* PROBLEM REQUIREMENTS *
Exactly as written, reproduce all of the entries.

[Records drawn from a dataset]
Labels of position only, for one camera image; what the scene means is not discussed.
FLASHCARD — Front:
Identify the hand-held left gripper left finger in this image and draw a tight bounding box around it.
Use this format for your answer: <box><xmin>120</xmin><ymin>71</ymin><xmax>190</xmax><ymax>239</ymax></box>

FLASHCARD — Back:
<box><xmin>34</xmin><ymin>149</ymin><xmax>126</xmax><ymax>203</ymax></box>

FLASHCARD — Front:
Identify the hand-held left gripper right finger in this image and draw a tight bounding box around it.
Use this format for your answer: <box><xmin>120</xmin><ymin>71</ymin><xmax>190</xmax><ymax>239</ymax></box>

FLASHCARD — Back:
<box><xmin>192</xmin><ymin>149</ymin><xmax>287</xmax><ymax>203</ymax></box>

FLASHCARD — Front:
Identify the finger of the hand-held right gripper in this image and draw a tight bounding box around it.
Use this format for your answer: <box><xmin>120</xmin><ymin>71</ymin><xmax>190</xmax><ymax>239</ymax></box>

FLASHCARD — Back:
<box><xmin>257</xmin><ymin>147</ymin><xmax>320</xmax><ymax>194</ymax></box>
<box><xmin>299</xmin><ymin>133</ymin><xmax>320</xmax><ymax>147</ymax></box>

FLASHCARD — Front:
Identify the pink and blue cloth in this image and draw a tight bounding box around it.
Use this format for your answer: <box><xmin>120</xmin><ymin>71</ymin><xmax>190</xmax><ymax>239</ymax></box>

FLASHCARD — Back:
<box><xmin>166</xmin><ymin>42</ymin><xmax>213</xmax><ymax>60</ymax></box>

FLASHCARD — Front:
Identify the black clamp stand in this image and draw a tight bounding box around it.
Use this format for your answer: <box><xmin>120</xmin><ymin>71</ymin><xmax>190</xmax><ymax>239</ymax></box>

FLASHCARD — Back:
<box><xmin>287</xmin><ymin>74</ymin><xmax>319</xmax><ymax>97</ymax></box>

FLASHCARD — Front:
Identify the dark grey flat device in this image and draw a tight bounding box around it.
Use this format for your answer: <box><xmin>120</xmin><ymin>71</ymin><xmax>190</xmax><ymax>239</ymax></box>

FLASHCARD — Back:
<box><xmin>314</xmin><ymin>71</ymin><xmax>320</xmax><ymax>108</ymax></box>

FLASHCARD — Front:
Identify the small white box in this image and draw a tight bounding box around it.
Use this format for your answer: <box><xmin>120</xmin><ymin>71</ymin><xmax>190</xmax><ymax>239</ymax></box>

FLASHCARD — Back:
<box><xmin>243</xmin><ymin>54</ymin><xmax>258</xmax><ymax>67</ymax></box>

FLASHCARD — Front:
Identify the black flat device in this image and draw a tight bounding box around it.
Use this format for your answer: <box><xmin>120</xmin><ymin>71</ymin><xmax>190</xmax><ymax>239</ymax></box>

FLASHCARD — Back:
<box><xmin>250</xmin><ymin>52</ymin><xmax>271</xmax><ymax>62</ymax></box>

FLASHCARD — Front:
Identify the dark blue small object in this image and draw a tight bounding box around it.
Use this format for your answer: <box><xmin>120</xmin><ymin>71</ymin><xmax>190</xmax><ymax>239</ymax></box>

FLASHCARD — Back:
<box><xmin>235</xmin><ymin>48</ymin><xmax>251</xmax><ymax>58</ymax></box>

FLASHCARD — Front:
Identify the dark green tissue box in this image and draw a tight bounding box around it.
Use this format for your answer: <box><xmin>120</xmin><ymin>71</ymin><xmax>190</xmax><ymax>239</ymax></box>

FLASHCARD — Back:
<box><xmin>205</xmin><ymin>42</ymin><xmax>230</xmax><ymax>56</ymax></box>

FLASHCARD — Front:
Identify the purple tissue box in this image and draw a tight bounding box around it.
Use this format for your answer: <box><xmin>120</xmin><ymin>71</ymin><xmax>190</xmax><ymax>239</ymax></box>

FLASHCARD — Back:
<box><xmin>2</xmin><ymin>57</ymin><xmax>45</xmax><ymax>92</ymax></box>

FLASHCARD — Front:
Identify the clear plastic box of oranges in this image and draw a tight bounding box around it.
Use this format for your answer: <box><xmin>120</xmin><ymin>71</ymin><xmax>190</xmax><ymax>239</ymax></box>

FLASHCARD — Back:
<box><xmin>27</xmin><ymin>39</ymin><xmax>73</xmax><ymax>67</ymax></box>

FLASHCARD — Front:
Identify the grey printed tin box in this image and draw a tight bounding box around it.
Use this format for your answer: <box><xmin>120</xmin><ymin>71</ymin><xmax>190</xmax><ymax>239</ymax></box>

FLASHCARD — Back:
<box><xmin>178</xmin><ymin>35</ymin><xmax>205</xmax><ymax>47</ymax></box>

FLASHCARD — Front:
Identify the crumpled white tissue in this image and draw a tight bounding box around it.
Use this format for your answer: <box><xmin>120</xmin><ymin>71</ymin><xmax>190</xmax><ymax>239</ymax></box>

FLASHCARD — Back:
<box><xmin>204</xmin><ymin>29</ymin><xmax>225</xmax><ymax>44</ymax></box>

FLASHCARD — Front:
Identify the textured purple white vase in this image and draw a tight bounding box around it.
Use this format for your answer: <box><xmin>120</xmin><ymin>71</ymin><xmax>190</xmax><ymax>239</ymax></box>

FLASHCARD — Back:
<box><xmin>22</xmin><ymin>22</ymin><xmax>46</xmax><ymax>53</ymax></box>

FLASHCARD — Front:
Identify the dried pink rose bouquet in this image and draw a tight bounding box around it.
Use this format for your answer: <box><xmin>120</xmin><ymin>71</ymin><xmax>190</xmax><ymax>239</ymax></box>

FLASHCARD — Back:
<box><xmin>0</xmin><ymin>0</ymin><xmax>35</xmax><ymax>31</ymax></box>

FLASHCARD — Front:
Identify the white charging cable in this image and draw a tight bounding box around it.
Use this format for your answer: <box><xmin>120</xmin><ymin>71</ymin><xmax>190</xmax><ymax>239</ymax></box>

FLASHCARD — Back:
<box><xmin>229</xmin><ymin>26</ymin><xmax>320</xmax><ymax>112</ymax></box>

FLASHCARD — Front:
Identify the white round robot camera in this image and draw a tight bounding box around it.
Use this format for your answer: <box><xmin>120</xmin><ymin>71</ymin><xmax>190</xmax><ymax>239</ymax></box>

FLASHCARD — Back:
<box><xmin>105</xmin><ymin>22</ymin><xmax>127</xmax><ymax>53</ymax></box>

* OUTPUT OF THE TASK *
Labels of position only, for one camera image; what the scene means is not discussed.
FLASHCARD — Front:
Identify the hand-held left gripper left finger in this image and draw a tight bounding box around it.
Use this format for your answer: <box><xmin>120</xmin><ymin>71</ymin><xmax>190</xmax><ymax>239</ymax></box>

FLASHCARD — Back:
<box><xmin>34</xmin><ymin>149</ymin><xmax>126</xmax><ymax>203</ymax></box>

FLASHCARD — Front:
Identify the hand-held left gripper right finger in this image and draw a tight bounding box around it.
Use this format for your answer: <box><xmin>120</xmin><ymin>71</ymin><xmax>190</xmax><ymax>239</ymax></box>

FLASHCARD — Back:
<box><xmin>192</xmin><ymin>149</ymin><xmax>287</xmax><ymax>203</ymax></box>

FLASHCARD — Front:
Identify the finger of the hand-held right gripper in this image and draw a tight bounding box around it.
Use this format for your answer: <box><xmin>120</xmin><ymin>71</ymin><xmax>190</xmax><ymax>239</ymax></box>

FLASHCARD — Back:
<box><xmin>257</xmin><ymin>147</ymin><xmax>320</xmax><ymax>194</ymax></box>
<box><xmin>299</xmin><ymin>133</ymin><xmax>320</xmax><ymax>147</ymax></box>

FLASHCARD — Front:
Identify the pink and blue cloth in this image and draw a tight bounding box around it.
Use this format for your answer: <box><xmin>120</xmin><ymin>71</ymin><xmax>190</xmax><ymax>239</ymax></box>

FLASHCARD — Back:
<box><xmin>166</xmin><ymin>42</ymin><xmax>213</xmax><ymax>60</ymax></box>

FLASHCARD — Front:
Identify the black clamp stand in this image and draw a tight bounding box around it.
Use this format for your answer: <box><xmin>120</xmin><ymin>71</ymin><xmax>190</xmax><ymax>239</ymax></box>

FLASHCARD — Back:
<box><xmin>287</xmin><ymin>74</ymin><xmax>319</xmax><ymax>97</ymax></box>

FLASHCARD — Front:
Identify the dark grey flat device in this image and draw a tight bounding box around it.
Use this format for your answer: <box><xmin>120</xmin><ymin>71</ymin><xmax>190</xmax><ymax>239</ymax></box>

FLASHCARD — Back:
<box><xmin>314</xmin><ymin>71</ymin><xmax>320</xmax><ymax>108</ymax></box>

FLASHCARD — Front:
Identify the small white box in this image and draw a tight bounding box around it.
Use this format for your answer: <box><xmin>120</xmin><ymin>71</ymin><xmax>190</xmax><ymax>239</ymax></box>

FLASHCARD — Back:
<box><xmin>243</xmin><ymin>54</ymin><xmax>258</xmax><ymax>67</ymax></box>

FLASHCARD — Front:
Identify the black flat device in this image and draw a tight bounding box around it.
Use this format for your answer: <box><xmin>120</xmin><ymin>71</ymin><xmax>190</xmax><ymax>239</ymax></box>

FLASHCARD — Back:
<box><xmin>250</xmin><ymin>52</ymin><xmax>271</xmax><ymax>62</ymax></box>

FLASHCARD — Front:
Identify the dark blue small object in this image and draw a tight bounding box around it.
Use this format for your answer: <box><xmin>120</xmin><ymin>71</ymin><xmax>190</xmax><ymax>239</ymax></box>

FLASHCARD — Back:
<box><xmin>235</xmin><ymin>48</ymin><xmax>251</xmax><ymax>58</ymax></box>

FLASHCARD — Front:
Identify the dark green tissue box in this image and draw a tight bounding box around it.
Use this format for your answer: <box><xmin>120</xmin><ymin>71</ymin><xmax>190</xmax><ymax>239</ymax></box>

FLASHCARD — Back:
<box><xmin>205</xmin><ymin>42</ymin><xmax>230</xmax><ymax>56</ymax></box>

FLASHCARD — Front:
Identify the purple tissue box in this image and draw a tight bounding box around it.
Use this format for your answer: <box><xmin>120</xmin><ymin>71</ymin><xmax>190</xmax><ymax>239</ymax></box>

FLASHCARD — Back:
<box><xmin>2</xmin><ymin>57</ymin><xmax>45</xmax><ymax>92</ymax></box>

FLASHCARD — Front:
Identify the clear plastic box of oranges in this image and draw a tight bounding box around it.
Use this format for your answer: <box><xmin>120</xmin><ymin>71</ymin><xmax>190</xmax><ymax>239</ymax></box>

FLASHCARD — Back:
<box><xmin>27</xmin><ymin>39</ymin><xmax>73</xmax><ymax>67</ymax></box>

FLASHCARD — Front:
Identify the grey printed tin box in this image and draw a tight bounding box around it.
Use this format for your answer: <box><xmin>120</xmin><ymin>71</ymin><xmax>190</xmax><ymax>239</ymax></box>

FLASHCARD — Back:
<box><xmin>178</xmin><ymin>35</ymin><xmax>205</xmax><ymax>47</ymax></box>

FLASHCARD — Front:
Identify the crumpled white tissue in this image and draw a tight bounding box around it.
Use this format for your answer: <box><xmin>120</xmin><ymin>71</ymin><xmax>190</xmax><ymax>239</ymax></box>

FLASHCARD — Back:
<box><xmin>204</xmin><ymin>29</ymin><xmax>225</xmax><ymax>44</ymax></box>

FLASHCARD — Front:
Identify the textured purple white vase in this image and draw a tight bounding box around it.
Use this format for your answer: <box><xmin>120</xmin><ymin>71</ymin><xmax>190</xmax><ymax>239</ymax></box>

FLASHCARD — Back:
<box><xmin>22</xmin><ymin>22</ymin><xmax>46</xmax><ymax>53</ymax></box>

FLASHCARD — Front:
Identify the dried pink rose bouquet in this image and draw a tight bounding box around it.
Use this format for your answer: <box><xmin>120</xmin><ymin>71</ymin><xmax>190</xmax><ymax>239</ymax></box>

FLASHCARD — Back:
<box><xmin>0</xmin><ymin>0</ymin><xmax>35</xmax><ymax>31</ymax></box>

FLASHCARD — Front:
Identify the white charging cable in this image and draw a tight bounding box around it.
Use this format for your answer: <box><xmin>120</xmin><ymin>71</ymin><xmax>190</xmax><ymax>239</ymax></box>

FLASHCARD — Back:
<box><xmin>229</xmin><ymin>26</ymin><xmax>320</xmax><ymax>112</ymax></box>

FLASHCARD — Front:
Identify the white round robot camera in this image and draw a tight bounding box around it.
Use this format for your answer: <box><xmin>120</xmin><ymin>71</ymin><xmax>190</xmax><ymax>239</ymax></box>

FLASHCARD — Back:
<box><xmin>105</xmin><ymin>22</ymin><xmax>127</xmax><ymax>53</ymax></box>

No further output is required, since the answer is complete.